◆ Aim of the task
Tally the lines of the data that include the word "frame". Only the number is to be returned.

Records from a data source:
++++
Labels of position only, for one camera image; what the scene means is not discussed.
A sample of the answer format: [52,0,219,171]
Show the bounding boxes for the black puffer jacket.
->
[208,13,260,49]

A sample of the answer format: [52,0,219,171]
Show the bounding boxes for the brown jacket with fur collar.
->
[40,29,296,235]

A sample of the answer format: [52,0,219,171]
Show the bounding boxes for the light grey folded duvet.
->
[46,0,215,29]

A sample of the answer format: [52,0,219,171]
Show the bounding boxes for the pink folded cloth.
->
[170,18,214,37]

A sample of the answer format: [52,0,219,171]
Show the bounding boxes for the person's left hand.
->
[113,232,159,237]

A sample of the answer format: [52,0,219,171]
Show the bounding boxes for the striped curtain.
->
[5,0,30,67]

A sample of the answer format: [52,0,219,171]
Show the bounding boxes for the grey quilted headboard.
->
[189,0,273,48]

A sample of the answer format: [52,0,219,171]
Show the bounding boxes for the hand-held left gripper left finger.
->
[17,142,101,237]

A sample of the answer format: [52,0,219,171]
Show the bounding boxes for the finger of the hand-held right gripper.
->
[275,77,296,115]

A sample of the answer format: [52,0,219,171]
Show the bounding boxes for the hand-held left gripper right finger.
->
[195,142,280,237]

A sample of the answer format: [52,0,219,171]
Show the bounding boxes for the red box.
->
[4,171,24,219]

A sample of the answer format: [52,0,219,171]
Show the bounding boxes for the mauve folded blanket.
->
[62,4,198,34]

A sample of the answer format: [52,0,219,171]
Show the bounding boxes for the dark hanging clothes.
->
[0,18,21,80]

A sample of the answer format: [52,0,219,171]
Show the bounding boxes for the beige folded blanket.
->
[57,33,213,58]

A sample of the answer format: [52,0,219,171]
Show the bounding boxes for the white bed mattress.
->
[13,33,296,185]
++++
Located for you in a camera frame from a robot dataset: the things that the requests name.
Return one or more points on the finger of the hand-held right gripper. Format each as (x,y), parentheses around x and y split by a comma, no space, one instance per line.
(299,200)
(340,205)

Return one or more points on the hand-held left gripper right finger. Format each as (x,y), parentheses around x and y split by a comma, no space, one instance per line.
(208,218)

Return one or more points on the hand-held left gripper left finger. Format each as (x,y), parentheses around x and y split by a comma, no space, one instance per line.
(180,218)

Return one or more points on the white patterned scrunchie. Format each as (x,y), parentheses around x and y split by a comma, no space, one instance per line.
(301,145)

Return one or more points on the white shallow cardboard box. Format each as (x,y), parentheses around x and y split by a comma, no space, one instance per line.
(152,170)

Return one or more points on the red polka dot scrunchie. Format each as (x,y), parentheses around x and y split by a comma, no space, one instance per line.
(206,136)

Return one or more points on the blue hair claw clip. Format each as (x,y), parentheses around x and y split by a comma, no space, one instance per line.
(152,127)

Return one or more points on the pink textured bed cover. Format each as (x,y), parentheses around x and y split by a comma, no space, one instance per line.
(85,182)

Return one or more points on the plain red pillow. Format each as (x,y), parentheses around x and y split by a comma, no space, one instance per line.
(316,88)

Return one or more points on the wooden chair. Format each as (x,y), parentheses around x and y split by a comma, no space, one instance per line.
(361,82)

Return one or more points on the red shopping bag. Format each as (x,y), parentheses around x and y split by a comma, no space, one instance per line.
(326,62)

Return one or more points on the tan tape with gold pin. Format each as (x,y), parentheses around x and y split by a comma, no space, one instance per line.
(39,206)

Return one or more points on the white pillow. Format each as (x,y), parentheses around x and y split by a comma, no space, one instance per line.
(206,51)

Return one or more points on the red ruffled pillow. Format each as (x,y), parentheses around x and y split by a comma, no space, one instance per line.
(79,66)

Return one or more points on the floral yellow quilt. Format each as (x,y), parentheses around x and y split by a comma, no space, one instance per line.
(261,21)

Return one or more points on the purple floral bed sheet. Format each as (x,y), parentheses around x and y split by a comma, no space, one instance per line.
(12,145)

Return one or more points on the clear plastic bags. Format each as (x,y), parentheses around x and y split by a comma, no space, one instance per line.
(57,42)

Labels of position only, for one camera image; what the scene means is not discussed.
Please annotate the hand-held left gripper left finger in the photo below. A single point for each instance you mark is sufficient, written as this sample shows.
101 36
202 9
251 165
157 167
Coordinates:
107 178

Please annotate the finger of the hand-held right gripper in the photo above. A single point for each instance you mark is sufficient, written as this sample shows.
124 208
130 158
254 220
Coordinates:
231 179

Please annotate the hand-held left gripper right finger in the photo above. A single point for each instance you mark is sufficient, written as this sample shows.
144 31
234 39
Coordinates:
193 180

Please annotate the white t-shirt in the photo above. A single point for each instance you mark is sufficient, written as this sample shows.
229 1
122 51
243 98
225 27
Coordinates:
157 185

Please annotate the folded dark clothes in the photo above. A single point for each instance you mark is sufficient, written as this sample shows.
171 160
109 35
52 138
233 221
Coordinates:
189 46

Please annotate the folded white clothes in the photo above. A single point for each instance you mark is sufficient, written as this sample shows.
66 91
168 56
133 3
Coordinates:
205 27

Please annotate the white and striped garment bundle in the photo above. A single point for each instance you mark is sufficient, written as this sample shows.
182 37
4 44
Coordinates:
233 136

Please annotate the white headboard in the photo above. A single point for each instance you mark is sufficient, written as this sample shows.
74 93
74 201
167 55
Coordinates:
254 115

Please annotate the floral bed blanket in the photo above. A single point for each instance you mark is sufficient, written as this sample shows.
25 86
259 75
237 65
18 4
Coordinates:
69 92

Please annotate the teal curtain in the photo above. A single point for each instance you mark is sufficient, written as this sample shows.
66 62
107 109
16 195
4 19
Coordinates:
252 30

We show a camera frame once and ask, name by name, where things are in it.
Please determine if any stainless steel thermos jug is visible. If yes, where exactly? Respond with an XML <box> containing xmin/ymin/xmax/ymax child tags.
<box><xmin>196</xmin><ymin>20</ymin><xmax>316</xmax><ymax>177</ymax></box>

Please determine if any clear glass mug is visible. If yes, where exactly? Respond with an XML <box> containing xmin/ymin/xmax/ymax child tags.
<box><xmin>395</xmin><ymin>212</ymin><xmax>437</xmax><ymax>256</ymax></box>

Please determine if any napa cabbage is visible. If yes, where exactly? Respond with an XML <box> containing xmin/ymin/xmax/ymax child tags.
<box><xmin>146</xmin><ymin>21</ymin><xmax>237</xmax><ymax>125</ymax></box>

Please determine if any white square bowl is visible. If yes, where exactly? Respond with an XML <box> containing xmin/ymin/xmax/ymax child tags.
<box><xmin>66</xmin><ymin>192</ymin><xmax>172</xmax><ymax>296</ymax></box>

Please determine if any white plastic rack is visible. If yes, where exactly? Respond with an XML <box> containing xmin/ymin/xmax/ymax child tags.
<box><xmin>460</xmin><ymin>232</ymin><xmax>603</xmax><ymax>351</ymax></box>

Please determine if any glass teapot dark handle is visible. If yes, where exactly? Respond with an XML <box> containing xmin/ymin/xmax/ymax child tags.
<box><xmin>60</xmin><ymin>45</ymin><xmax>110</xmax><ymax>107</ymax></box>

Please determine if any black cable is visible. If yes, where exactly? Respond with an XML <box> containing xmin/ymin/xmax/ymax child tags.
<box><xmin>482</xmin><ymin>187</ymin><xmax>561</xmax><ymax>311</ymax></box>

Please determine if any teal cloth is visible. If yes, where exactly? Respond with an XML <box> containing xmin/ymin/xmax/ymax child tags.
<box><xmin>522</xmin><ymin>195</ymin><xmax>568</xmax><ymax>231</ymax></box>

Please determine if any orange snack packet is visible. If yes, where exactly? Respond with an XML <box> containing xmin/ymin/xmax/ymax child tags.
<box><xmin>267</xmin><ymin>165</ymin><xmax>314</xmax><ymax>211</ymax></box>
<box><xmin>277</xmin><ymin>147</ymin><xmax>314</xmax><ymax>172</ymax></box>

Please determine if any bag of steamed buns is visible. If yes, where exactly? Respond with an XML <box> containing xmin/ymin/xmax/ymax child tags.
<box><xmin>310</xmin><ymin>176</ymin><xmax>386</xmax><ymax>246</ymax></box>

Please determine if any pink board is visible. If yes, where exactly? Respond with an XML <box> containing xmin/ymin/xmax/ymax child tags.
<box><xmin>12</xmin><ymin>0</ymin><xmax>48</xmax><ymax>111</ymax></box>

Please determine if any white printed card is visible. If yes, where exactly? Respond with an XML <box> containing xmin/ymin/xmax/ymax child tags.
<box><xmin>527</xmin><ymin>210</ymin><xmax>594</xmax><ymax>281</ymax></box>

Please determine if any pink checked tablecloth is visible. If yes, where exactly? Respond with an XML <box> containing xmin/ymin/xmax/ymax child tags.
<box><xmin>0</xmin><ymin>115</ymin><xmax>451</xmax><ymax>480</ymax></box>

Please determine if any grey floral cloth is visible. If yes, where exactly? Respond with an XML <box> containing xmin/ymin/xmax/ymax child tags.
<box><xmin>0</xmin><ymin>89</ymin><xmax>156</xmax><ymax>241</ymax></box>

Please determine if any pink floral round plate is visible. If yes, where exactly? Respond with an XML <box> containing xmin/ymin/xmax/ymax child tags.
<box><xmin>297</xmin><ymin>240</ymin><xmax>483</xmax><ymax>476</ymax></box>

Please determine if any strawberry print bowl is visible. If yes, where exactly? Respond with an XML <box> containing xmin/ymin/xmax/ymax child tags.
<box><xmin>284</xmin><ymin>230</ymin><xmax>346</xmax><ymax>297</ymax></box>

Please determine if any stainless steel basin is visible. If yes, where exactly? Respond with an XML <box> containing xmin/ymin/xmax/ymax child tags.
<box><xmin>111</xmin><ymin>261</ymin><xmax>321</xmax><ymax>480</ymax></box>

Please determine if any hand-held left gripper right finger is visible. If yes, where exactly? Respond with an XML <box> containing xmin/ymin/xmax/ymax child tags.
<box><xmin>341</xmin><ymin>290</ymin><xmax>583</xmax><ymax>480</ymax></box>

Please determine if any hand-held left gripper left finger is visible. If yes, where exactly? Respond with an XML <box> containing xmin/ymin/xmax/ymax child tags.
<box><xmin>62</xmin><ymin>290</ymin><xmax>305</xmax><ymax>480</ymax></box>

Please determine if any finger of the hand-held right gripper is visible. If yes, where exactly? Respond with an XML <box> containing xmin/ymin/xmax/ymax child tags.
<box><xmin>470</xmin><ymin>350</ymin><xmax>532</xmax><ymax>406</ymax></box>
++++
◆ Response to this exercise
2